Por otro lado, fíjense que, a pesar de ser media noche, las necias consiguen aceite y vuelven al lugar del encuentro; no las dejan pasar y, además, han perdido su identidad para el esposo. –Les aseguro que no las conozco, dice el novio.Y se quedan fuera de la fiesta. Aquí parece que reside todo el drama. También el nuestro.
La vida del cristiano, podríamos resumir, consiste en mantener la lámpara encendida, hasta el final. Sobre todo en el momento más importante de la noche. Y el riesgo que todos corremos es descuidarnos de la provisión de aceite necesaria. Las horas, el tiempo, transcurre, y el aceite se va consumiendo. Vivimos, decidimos, acertamos, nos equivocamos, disfrutamos, nos olvidamos y esperamos. Y cuando por fin ocurre el gran acontecimiento, si no lo hemos hecho antes, entonces tomamos consciencia de la posible falta de aceite. Pero tal vez sea tarde.
Es así que cuando no tenemos lo necesario para mantener la llama encendida, perdemos nuestra identidad. Y probablemente esa sea una de las tareas que tengamos que hacer bien. Y tener perfectamente claro quiénes somos para el Señor, seguramente implica estar a favor de: el bien, la honradez, la generosidad, el amor, la bondad, la solidaridad, el cuidado de los otros, el arrepentimiento, la enmienda, cumplir las promesas, hacer eso que siempre decimos que tenemos que concretar y que nunca llega, no olvidarse de Dios. Todas son partes de lo que construye nuestra identidad de hijos del Señor. Son las dosis de aceite necesarias para que no nos agarren desprevenidos.
Y cuando nos quedamos sin carga, cuando perdemos nuestra identidad, viene la confusión. Es probable que sigamos pensando que las cosas están como siempre, pero también es posible que haya otras formas de ser y de estar que se afincan en nuestra vida y que, poco a poco, nos van dando una nueva identidad. Por ejemplo, alguien que jamás reza, difícilmente encuentre a Dios, por muy desesperado que pueda estar. Alguno que se habitúe a vivir de un modo altanero, egoísta, pedante, sin tener un amor auténtico, le va a costar poder ser todo lo contrario. Si uno no vive como piensa, termina pensando como vive. Eso que hacemos, en eso nos convertimos. Dice san Agustín: Eso que recibes, en eso te conviertes. Si recibo la Eucaristía, en otro Cristo me convierto. Si nunca lo comulgo: ¿A quién me parezco entonces? ¿Después pretendemos que él nos reconozca? Tan mezclados con otras cosas y con otros asuntos, que nada tienen que ver con Dios, que perdemos nuestra verdadera identidad.

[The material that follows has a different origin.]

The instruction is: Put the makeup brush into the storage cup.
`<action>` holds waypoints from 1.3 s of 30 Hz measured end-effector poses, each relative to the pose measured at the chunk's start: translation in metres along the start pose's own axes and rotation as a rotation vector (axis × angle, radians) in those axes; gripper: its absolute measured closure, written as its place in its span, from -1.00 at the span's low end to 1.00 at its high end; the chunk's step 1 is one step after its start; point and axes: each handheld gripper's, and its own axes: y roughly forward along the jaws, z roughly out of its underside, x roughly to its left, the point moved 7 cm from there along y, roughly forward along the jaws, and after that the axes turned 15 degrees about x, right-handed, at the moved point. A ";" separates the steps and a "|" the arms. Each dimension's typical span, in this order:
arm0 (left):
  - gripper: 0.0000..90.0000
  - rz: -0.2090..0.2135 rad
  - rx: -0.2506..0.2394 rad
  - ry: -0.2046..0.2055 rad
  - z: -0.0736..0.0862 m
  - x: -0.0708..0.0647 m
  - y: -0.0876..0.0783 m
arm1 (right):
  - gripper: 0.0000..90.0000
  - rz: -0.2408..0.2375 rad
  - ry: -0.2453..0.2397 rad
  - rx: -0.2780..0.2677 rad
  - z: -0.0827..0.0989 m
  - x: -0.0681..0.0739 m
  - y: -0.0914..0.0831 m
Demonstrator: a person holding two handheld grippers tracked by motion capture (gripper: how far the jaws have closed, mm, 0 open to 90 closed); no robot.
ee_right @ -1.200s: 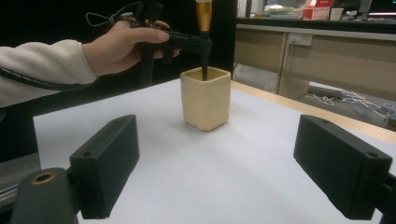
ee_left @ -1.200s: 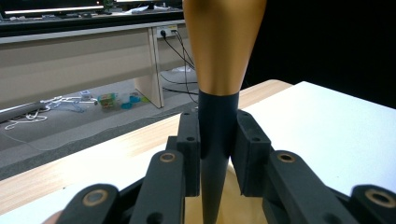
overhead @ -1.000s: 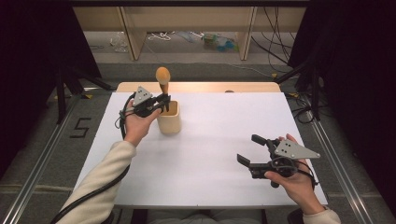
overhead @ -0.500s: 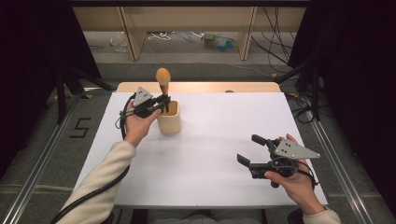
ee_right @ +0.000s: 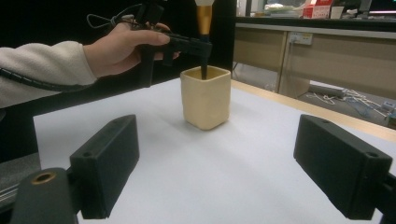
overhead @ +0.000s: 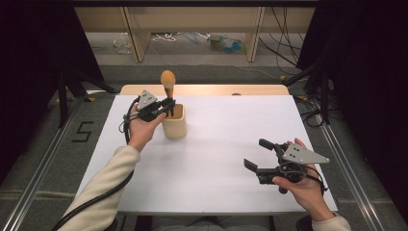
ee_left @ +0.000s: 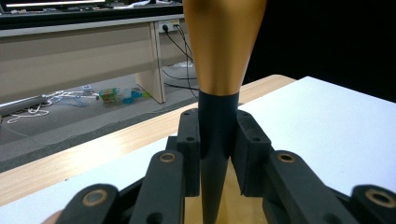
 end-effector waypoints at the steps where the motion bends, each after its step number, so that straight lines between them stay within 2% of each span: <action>1: 0.65 0.001 0.000 -0.001 0.000 0.000 0.000 | -0.66 0.009 -0.019 -0.013 -0.001 -0.002 0.000; 14: 0.64 0.006 0.010 -0.002 0.003 0.002 0.002 | -0.66 0.007 -0.016 -0.011 -0.001 -0.001 0.001; 16: 0.63 0.024 0.001 -0.007 0.003 0.001 0.002 | -0.66 0.004 -0.016 -0.010 -0.001 -0.001 0.000; 17: 0.53 0.032 -0.024 -0.014 0.002 0.001 0.001 | -0.66 0.004 -0.016 -0.009 -0.001 -0.001 0.000; 20: -0.36 0.021 -0.055 -0.047 -0.003 0.004 -0.003 | -0.66 0.014 -0.018 -0.023 -0.002 -0.002 0.001; 21: -0.60 0.019 -0.061 -0.055 -0.004 0.004 -0.004 | -0.66 0.006 -0.021 -0.017 -0.001 -0.001 0.000; 22: -0.73 0.014 -0.063 -0.058 -0.004 0.003 -0.006 | -0.66 0.007 -0.021 -0.014 -0.001 -0.002 0.000; 24: -0.87 0.009 -0.059 -0.028 -0.004 0.003 -0.008 | -0.66 0.003 -0.023 -0.007 0.000 -0.002 0.001; 25: -0.91 0.008 -0.060 -0.030 -0.003 0.002 -0.010 | -0.66 0.003 -0.023 -0.006 0.000 -0.001 0.001; 26: -0.92 0.011 -0.059 -0.016 -0.003 0.001 -0.011 | -0.66 0.003 -0.023 -0.007 0.000 -0.001 0.001; 30: -0.94 0.022 -0.076 -0.029 -0.004 -0.001 -0.017 | -0.66 0.001 -0.017 -0.004 0.000 -0.001 0.000; 36: -0.96 0.024 -0.084 -0.010 -0.003 -0.006 -0.028 | -0.66 0.005 -0.020 -0.001 0.000 -0.002 0.000; 38: -0.97 0.039 -0.091 -0.024 -0.001 -0.010 -0.033 | -0.66 0.003 -0.021 0.003 0.001 -0.002 0.000; 39: -0.97 0.046 -0.090 -0.016 0.000 -0.012 -0.036 | -0.67 -0.001 -0.015 -0.004 0.000 -0.001 0.000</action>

Las prudentes, directa o indirectamente, son las elogiadas. Las que nos dan ejemplo. Y creo que no son egoístas, como parece que puede deducirse al no compartir su aceite. Es que no se puede prestar lo que uno es. Si soy bueno, esa bondad, por mucho que quiera, no se la puedo dar para que otro la tenga. Le podré indicar el camino, dar el ejemplo, decir que tiene que ir al mercado para adquirir lo que tengo y que no se alquila ni se presta. De hecho, a Dios no le valen las cosas que no son auténticas, propias. Si no amo, por ejemplo, no le puedo decir al Señor que tenga en cuenta cómo ama mi vecino y que éste me presta el amor que él vive. La identidad es personal. El aceite de cada uno, no se puede pasar de una lámpara a otra.
Finalmente, podemos decir que es necesario revisar nuestra identidad. Tal vez tengamos suficiente aceite para cuando llegue el esposo, el Señor. Aunque también puede que sea necesario ir lo antes posible al mercado, para aprovisionarnos del mejor aceite. Ese que le dice a Dios que somos de él.